デモファームでの学びがもたらす実り
農業が人びとの生活の糧になっているウガンダ共和国西部チャカⅡ難民居住地区では、食料支援の減少や気候変動の影響による食料不足が大きな課題となっています。
この課題解決へ向け、ピースウィンズが設置したデモファーム(モデル農園)を舞台に、難民と現地の農家が畑づくりや栽培技術を学ぶ農業研修を受講。2024年10月から2025年1月にかけて初めての収穫期を迎え、研修受講者たちはデモファームの世話を続ける傍ら、収穫した野菜を市場などで販売しました。そして3月末、15名が研修を修了しました。

この研修後、修了生たちは、研修で得た知識や技術を自宅での畑作業にも取り入れ、少しずつ、研修の成果や生活の変化を実感し始めています。自宅に広大な畑を持つウガンダ出身のフェデレシさんも、そのひとりです。
「以前から見聞きしたことがあった農法ですが、デモファームでの研修を通してようやくやり方を理解でき、今シーズンは(自分の畑で)実践することができました」
6月、スタッフが訪問すると、息子たちと維持管理しているという畑を案内してくれました。
「それから、トマトはまだ若いうちからのマルチングが質の向上や収穫量の増加につながると分かったので、自分の畑でもやってみるつもりです」
マルチングとは、土壌の水分を保ち、病害虫を予防するなどの目的で、乾燥させた植物で土の表面を覆うことを指します。今後の計画を話すフェデレシさんの傍らには、すでにマルチングのための干し草が束になって用意されていました。


研修を通じて、野菜を育てることが収入につながることを知ったと話すコンゴ民主共和国出身の難民、ジャクソンさん。これまで自身の畑で育てる野菜は自家消費用の少量のみで、畑の大部分で穀物を育て、それを売ったお金で必要な野菜を買っていたといいます。
昨シーズンからは畑の土地面積のうち約半分を野菜栽培に充て、「野菜を育てるメリットを妻にも納得してもらうために、少しずつ試しています」と笑います。

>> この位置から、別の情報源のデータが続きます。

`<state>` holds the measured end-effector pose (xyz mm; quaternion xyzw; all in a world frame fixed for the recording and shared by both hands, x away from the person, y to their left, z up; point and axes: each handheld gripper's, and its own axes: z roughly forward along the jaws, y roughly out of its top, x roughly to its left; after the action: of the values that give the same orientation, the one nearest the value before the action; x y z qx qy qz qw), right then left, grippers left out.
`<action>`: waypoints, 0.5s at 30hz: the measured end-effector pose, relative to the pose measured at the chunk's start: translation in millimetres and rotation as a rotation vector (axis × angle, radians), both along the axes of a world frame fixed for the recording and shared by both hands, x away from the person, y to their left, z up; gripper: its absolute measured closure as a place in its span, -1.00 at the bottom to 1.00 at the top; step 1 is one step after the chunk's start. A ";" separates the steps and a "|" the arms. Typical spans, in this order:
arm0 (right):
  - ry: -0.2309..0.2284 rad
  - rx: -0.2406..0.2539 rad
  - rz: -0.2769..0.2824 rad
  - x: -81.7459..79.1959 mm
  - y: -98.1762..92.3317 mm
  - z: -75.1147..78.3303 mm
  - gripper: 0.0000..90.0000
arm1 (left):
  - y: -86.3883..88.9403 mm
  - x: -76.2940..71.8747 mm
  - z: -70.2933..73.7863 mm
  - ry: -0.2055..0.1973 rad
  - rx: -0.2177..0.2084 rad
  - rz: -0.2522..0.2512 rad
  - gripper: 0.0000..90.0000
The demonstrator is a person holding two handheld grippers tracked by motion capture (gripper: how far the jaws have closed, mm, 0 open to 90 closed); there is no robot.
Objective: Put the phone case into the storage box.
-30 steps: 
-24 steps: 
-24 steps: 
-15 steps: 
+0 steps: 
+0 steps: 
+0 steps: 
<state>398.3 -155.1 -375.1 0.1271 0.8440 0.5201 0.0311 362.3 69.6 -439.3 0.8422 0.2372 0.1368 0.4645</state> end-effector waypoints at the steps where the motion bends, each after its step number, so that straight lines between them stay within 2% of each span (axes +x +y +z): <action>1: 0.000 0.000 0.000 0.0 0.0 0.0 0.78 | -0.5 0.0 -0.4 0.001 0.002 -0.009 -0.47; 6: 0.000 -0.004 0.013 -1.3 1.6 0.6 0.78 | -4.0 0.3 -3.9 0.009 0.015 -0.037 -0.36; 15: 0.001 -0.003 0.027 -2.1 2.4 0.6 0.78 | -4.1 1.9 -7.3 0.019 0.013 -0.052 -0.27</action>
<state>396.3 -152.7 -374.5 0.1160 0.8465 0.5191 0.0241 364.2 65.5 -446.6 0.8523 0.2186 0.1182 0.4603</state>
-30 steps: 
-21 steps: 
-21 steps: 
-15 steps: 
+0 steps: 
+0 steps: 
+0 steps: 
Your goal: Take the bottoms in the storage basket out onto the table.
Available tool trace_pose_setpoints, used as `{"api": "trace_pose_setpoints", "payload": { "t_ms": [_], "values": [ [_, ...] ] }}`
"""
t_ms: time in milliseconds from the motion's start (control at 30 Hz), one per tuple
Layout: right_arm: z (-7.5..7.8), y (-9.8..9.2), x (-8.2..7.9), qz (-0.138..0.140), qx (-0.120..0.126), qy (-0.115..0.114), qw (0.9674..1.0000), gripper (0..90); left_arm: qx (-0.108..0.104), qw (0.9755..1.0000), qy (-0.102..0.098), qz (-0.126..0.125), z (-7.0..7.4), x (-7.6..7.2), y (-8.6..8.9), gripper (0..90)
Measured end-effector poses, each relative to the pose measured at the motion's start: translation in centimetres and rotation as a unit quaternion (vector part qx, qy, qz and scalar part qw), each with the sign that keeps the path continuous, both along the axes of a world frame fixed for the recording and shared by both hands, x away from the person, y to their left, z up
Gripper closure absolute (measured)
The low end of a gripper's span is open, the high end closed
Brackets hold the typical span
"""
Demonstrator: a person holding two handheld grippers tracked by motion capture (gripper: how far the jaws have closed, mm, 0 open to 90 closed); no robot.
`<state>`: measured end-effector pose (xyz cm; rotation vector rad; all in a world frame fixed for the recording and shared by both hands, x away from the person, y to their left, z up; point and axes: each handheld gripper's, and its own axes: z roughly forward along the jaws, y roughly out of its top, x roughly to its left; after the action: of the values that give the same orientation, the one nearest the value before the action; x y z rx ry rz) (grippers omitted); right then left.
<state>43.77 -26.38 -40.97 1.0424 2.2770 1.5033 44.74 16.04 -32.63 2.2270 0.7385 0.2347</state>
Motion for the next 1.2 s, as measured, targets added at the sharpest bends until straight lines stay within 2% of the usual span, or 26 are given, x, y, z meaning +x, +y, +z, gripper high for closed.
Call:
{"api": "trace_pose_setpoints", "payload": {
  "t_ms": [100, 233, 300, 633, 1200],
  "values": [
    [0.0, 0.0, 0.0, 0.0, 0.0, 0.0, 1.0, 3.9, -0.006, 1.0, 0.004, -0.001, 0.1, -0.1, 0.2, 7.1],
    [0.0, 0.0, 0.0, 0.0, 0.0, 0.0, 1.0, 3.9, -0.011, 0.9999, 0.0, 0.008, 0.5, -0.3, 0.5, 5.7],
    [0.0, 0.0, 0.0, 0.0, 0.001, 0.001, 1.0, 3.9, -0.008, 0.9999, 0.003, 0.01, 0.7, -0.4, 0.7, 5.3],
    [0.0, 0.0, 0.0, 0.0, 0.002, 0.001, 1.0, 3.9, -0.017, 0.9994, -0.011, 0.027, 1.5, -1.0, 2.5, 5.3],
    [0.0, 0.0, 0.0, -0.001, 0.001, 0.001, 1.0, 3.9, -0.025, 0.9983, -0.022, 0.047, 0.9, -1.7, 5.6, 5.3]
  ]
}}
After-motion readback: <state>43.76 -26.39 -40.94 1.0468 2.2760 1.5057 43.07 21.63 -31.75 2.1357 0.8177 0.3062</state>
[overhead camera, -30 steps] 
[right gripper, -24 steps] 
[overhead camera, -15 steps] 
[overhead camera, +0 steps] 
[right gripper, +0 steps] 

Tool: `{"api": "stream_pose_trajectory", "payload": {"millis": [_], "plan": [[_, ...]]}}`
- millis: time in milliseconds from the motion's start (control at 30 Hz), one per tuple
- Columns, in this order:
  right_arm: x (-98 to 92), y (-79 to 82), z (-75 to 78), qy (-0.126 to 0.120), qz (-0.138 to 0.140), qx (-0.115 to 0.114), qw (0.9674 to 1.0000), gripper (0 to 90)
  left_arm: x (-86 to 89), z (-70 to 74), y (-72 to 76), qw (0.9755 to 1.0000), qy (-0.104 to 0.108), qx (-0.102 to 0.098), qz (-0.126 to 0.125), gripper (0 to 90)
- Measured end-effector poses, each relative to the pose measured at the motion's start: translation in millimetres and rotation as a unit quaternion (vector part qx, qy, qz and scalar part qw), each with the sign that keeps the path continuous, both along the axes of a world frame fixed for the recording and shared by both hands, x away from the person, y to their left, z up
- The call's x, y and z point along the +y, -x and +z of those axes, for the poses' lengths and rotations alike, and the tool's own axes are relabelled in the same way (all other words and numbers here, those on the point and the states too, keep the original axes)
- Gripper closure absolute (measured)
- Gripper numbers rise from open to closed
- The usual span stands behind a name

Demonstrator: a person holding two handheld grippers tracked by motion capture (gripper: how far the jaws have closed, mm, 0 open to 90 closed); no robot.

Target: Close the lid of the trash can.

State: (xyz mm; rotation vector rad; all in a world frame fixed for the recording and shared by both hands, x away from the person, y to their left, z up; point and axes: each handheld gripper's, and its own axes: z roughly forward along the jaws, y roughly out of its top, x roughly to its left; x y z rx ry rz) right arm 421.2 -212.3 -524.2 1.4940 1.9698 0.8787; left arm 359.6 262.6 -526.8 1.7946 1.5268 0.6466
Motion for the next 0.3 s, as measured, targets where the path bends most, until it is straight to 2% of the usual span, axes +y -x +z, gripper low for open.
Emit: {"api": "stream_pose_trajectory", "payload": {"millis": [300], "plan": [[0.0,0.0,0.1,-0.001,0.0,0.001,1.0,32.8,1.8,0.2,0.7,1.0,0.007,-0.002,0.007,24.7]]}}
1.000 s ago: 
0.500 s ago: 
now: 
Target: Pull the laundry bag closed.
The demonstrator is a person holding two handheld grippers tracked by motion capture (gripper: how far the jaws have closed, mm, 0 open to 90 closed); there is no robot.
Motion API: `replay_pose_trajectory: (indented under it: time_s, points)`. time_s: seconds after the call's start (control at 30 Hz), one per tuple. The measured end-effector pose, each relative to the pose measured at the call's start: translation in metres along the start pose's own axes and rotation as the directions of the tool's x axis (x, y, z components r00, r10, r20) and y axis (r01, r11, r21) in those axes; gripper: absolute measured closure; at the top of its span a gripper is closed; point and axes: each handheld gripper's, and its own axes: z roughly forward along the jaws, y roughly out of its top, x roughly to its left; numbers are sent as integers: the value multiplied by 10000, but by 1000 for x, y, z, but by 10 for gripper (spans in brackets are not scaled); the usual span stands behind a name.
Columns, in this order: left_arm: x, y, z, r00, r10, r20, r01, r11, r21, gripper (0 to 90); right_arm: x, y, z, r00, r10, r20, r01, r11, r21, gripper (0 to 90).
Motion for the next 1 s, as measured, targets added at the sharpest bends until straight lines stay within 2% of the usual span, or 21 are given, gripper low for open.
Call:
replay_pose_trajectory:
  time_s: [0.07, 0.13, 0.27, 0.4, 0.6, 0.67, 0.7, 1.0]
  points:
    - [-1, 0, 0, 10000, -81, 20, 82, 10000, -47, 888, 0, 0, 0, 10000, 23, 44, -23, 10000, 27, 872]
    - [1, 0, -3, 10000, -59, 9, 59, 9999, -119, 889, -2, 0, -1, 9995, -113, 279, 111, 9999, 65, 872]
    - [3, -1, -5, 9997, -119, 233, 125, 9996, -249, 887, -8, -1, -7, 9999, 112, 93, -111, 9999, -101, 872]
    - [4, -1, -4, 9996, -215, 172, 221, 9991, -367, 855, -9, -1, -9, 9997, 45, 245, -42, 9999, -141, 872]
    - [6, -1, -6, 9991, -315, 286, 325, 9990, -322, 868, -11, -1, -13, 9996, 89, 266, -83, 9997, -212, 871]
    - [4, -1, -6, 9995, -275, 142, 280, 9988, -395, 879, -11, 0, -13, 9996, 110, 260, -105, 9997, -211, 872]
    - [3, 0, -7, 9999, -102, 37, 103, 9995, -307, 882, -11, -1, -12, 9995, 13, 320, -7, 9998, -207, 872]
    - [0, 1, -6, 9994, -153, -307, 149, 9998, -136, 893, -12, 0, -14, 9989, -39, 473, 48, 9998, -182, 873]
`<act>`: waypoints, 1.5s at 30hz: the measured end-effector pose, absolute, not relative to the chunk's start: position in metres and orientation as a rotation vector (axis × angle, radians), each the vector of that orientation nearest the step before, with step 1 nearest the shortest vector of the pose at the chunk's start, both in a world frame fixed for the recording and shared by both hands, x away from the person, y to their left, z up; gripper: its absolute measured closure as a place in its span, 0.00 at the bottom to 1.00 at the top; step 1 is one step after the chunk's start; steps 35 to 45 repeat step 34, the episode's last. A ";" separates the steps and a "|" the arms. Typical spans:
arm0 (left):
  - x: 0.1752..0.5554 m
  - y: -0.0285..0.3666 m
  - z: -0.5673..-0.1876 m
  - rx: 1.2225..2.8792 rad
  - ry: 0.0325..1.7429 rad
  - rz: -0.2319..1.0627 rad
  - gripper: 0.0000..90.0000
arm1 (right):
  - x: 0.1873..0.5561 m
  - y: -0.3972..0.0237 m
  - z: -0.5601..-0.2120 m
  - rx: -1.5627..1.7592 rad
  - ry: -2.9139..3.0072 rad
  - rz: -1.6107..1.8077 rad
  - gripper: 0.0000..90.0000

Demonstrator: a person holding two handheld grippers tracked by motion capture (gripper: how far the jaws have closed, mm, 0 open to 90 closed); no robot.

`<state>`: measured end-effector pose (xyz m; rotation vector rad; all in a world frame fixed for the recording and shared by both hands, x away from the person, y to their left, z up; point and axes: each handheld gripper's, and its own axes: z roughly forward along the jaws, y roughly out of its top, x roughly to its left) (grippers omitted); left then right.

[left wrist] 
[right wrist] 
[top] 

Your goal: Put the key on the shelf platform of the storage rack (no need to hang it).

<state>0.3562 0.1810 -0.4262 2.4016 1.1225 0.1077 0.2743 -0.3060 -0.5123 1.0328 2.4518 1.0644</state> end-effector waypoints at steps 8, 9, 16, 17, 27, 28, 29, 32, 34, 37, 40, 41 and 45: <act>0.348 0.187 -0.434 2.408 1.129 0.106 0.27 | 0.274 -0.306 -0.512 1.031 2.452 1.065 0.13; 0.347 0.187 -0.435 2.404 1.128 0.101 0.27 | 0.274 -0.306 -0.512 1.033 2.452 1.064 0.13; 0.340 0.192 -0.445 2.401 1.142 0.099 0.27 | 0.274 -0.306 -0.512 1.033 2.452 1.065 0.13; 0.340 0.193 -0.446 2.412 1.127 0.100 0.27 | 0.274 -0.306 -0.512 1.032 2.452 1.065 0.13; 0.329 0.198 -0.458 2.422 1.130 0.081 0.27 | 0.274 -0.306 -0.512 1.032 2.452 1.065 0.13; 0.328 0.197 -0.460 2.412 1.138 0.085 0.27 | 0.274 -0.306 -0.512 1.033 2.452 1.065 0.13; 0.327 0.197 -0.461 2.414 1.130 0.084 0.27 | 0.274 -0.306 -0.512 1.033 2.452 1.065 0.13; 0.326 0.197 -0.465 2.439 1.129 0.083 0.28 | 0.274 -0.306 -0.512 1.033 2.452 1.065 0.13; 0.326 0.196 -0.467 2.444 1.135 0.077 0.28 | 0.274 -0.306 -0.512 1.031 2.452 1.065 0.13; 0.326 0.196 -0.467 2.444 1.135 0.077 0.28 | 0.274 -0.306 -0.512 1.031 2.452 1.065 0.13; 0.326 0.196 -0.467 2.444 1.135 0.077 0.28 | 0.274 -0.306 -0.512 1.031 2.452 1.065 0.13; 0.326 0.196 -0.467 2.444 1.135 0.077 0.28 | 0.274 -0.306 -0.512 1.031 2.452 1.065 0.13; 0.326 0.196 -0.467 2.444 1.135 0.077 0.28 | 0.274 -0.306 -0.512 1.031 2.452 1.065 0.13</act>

そうして今回収穫した野菜から得たお金は、貯金のほか、子どもたちの学費、医療費、食料品、衣服など家族のための最低限の必需品に使うことができたとの嬉しい報告も。さらに「近頃は近所の人びとから農業知識に関する質問を受けることもある」そうで、研修で培った知識と技術を力にリーダーシップを発揮しています。なんとジャクソンさんがリーダーを務める農家グループでは少額ずつお金を出し合って養鶏も始め、収入源の多様化も実現させました。
デモファームでの学びは、着々と、研修修了生たち自身の生活、そしてコミュニティに変化を導いています。2025年3月末からは、ジャクソンさんたち修了生が講師役となって周辺の農家を対象に研修を行う新たな事業を開始しました。これにより、各々の生活の安定化に取り組むとともに、難民と現地の農家が技術の教え合いを通して協力体制をはぐくみ、社会の安定化も目指します。

※本事業は、外務省の日本NGO連携無償資金協力による助成、ならびにみなさまからの温かいご支援により実施しています。今後ともウガンダでの事業へのお力添えのほど、よろしくお願いいたします。